▶ _What is required_:
The required answer is each line in the entries below where "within" occurs.

▶ _Dataset entries_:
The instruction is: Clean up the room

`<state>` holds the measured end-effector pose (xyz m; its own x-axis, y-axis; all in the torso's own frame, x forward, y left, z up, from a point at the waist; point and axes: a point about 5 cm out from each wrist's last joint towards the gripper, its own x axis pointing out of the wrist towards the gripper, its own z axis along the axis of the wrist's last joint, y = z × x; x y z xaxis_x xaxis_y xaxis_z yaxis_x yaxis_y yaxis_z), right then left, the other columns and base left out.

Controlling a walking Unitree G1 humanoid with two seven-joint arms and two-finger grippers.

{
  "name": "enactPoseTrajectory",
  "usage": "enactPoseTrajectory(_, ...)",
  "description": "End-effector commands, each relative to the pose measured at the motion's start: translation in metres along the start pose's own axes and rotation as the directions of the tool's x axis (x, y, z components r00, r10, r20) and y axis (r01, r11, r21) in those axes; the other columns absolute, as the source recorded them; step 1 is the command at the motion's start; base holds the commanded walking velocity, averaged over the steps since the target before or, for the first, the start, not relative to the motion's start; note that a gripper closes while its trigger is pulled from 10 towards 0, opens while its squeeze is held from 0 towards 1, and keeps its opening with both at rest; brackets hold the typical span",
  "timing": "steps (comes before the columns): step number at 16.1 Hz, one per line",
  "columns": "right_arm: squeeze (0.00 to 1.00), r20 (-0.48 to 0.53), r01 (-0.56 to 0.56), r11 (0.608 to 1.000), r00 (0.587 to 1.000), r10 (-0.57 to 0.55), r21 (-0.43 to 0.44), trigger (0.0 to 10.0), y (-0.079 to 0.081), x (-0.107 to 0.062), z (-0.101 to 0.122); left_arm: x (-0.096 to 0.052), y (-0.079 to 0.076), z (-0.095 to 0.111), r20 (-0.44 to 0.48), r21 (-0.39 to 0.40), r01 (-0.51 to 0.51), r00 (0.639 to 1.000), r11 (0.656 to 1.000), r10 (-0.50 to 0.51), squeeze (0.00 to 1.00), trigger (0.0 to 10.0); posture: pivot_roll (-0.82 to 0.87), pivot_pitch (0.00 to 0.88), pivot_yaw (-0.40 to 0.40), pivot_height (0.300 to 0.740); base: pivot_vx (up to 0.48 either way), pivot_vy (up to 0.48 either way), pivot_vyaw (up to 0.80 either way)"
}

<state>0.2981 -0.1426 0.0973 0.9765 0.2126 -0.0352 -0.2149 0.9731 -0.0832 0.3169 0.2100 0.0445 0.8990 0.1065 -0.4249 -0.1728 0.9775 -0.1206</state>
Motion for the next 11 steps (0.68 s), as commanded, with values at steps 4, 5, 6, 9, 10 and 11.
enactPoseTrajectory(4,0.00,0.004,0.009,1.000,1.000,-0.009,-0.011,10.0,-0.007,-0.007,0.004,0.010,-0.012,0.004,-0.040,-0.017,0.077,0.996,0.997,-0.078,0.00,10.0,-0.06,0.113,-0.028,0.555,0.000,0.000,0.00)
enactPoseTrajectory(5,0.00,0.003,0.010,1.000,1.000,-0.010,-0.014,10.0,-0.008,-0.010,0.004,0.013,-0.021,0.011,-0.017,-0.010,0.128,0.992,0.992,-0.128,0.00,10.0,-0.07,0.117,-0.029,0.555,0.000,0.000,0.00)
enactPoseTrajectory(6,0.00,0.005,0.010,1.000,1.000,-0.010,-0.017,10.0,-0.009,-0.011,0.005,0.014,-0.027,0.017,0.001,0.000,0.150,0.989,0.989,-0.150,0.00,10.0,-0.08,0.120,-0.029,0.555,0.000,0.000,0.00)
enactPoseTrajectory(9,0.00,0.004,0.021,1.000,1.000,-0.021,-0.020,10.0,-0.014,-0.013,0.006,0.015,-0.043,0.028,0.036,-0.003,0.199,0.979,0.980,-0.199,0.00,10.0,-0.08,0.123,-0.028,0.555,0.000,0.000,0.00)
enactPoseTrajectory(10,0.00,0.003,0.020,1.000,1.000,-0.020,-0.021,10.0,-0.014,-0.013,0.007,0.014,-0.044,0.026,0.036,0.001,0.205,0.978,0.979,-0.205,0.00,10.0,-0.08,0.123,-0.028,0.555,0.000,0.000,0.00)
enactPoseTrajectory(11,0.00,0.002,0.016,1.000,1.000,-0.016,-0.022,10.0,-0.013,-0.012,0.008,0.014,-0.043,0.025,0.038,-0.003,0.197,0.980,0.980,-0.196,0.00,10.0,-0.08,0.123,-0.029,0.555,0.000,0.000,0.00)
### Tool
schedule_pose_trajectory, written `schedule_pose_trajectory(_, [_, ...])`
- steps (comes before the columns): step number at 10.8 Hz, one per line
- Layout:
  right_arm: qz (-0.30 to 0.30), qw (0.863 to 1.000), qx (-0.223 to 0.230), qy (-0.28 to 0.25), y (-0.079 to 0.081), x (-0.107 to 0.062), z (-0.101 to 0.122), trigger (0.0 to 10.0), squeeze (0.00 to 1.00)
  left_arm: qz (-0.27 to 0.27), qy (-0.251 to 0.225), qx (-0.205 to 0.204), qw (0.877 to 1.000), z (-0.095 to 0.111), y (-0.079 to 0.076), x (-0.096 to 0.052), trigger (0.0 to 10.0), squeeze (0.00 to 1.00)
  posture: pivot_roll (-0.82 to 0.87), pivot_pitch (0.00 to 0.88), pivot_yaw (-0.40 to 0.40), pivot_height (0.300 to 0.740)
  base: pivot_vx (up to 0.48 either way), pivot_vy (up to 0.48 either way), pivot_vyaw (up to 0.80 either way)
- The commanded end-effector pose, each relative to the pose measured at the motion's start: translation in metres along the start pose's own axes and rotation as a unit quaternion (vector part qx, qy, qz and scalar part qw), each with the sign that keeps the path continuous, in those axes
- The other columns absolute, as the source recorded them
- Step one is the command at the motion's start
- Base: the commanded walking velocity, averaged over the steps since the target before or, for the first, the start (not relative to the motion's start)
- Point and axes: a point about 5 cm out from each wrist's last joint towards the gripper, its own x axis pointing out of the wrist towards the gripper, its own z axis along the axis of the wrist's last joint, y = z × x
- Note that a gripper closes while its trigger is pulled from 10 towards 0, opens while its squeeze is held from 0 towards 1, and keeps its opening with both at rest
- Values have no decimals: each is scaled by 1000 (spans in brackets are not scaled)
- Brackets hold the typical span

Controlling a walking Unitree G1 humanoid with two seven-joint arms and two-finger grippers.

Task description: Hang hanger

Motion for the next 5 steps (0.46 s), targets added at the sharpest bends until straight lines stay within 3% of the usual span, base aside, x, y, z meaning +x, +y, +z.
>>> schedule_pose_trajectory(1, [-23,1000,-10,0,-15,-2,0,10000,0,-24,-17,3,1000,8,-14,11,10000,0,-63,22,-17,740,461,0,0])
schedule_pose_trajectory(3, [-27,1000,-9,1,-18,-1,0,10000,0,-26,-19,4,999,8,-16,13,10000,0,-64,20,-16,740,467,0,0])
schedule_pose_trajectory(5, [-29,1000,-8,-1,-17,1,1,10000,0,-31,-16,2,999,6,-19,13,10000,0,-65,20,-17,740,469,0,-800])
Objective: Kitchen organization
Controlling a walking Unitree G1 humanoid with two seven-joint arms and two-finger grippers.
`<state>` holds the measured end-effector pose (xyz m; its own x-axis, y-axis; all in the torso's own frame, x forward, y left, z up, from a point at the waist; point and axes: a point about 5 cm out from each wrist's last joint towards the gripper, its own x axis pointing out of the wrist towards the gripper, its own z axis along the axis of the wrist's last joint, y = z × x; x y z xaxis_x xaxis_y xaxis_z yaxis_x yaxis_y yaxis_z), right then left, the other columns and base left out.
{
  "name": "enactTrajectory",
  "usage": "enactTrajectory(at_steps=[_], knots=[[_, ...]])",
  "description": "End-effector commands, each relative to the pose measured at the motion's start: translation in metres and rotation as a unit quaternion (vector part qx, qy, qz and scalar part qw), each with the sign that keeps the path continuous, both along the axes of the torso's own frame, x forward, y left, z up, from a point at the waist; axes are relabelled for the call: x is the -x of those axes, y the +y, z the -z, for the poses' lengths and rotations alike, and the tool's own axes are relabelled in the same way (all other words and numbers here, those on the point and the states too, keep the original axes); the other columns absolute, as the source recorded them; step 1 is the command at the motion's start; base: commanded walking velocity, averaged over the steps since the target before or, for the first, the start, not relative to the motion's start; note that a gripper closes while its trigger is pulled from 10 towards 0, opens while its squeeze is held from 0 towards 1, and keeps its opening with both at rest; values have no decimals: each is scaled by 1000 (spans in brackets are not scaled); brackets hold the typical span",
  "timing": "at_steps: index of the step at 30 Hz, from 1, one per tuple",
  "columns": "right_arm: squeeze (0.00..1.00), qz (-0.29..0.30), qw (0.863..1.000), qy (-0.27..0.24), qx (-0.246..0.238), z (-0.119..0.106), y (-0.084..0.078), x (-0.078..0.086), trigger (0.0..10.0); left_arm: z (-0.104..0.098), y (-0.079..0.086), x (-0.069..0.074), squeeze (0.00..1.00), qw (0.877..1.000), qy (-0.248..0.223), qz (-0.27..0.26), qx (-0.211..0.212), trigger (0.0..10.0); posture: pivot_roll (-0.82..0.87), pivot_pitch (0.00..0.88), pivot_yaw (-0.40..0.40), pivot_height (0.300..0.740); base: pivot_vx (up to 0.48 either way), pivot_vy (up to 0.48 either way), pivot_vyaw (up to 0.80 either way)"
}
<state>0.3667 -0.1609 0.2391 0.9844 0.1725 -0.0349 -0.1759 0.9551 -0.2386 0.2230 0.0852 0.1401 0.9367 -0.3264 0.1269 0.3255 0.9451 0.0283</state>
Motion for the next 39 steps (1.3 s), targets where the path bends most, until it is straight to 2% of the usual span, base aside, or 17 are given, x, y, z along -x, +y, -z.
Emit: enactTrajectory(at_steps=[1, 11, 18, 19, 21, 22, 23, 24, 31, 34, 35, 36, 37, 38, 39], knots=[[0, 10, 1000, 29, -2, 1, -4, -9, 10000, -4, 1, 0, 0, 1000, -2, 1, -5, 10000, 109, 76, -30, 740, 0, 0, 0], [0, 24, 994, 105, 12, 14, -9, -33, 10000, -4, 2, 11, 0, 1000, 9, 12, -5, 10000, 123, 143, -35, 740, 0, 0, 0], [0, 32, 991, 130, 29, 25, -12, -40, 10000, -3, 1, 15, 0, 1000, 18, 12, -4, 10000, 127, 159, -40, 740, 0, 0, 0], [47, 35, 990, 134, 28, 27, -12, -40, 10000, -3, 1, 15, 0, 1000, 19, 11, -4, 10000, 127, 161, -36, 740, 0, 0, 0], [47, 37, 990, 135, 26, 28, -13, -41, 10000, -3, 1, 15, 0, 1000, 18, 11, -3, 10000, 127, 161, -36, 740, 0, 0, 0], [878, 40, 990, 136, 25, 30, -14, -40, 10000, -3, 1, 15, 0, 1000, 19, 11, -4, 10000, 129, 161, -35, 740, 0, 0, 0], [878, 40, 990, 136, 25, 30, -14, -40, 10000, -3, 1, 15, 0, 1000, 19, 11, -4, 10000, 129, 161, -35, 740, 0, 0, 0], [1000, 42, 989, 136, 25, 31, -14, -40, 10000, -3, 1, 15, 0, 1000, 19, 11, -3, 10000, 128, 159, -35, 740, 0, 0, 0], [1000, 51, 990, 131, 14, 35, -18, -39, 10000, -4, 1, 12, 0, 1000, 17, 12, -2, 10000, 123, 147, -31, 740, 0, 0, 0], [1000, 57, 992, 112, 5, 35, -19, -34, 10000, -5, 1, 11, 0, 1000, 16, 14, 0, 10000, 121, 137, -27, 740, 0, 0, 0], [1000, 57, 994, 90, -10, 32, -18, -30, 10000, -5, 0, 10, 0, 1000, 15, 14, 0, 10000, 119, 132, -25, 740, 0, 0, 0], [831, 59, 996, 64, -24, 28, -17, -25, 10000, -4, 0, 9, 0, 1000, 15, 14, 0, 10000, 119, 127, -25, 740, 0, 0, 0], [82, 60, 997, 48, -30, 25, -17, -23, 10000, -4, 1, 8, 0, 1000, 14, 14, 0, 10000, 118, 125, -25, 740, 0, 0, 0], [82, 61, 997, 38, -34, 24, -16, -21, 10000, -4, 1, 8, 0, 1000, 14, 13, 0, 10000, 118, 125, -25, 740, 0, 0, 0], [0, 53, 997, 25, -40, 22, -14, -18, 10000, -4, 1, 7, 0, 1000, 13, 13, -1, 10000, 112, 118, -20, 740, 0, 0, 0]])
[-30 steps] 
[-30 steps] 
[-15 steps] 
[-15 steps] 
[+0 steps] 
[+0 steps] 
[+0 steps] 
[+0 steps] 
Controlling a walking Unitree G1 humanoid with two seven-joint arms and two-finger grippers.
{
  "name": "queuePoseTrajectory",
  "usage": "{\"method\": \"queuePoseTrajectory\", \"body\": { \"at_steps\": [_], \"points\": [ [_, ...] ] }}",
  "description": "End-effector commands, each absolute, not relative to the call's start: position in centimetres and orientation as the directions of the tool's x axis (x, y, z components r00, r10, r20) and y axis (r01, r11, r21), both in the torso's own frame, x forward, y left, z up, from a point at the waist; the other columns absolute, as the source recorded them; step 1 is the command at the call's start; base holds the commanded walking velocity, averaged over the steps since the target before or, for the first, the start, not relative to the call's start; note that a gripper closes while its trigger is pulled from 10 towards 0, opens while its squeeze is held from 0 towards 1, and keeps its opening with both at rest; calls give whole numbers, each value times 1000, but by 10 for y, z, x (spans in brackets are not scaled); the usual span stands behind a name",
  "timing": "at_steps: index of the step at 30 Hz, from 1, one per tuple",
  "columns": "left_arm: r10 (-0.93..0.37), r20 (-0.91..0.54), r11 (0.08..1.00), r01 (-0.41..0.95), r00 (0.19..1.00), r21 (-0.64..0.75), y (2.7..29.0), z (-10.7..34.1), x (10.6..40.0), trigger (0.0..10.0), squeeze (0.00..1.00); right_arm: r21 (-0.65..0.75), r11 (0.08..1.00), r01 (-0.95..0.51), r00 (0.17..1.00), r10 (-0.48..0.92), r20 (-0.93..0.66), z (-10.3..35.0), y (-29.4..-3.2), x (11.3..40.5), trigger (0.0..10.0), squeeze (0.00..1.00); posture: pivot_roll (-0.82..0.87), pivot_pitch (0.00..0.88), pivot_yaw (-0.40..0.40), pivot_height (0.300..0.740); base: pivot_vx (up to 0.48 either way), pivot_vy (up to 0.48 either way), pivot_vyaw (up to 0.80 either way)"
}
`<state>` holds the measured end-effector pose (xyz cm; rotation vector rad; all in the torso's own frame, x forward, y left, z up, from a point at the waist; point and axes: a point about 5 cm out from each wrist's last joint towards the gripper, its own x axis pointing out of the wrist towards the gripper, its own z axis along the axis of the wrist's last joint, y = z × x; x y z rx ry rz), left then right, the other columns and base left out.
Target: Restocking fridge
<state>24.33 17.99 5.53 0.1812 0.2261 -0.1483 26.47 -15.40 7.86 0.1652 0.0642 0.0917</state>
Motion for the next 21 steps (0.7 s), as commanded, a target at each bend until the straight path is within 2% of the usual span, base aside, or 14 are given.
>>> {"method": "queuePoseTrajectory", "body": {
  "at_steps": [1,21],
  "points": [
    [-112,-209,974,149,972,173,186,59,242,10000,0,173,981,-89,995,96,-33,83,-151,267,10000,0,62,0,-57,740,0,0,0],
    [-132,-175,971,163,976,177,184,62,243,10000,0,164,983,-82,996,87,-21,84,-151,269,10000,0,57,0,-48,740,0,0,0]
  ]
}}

▶ _Answer space_:
Motion for the next 5 steps (0.46 s), targets added at the sharpest bends until straight lines stay within 3% of the usual span, base aside, x, y, z meaning +x, +y, +z.
Motion for the next 21 steps (0.7 s), as commanded, a target at each bend until the straight path is within 2% of the usual span, base aside, or 14 are given.

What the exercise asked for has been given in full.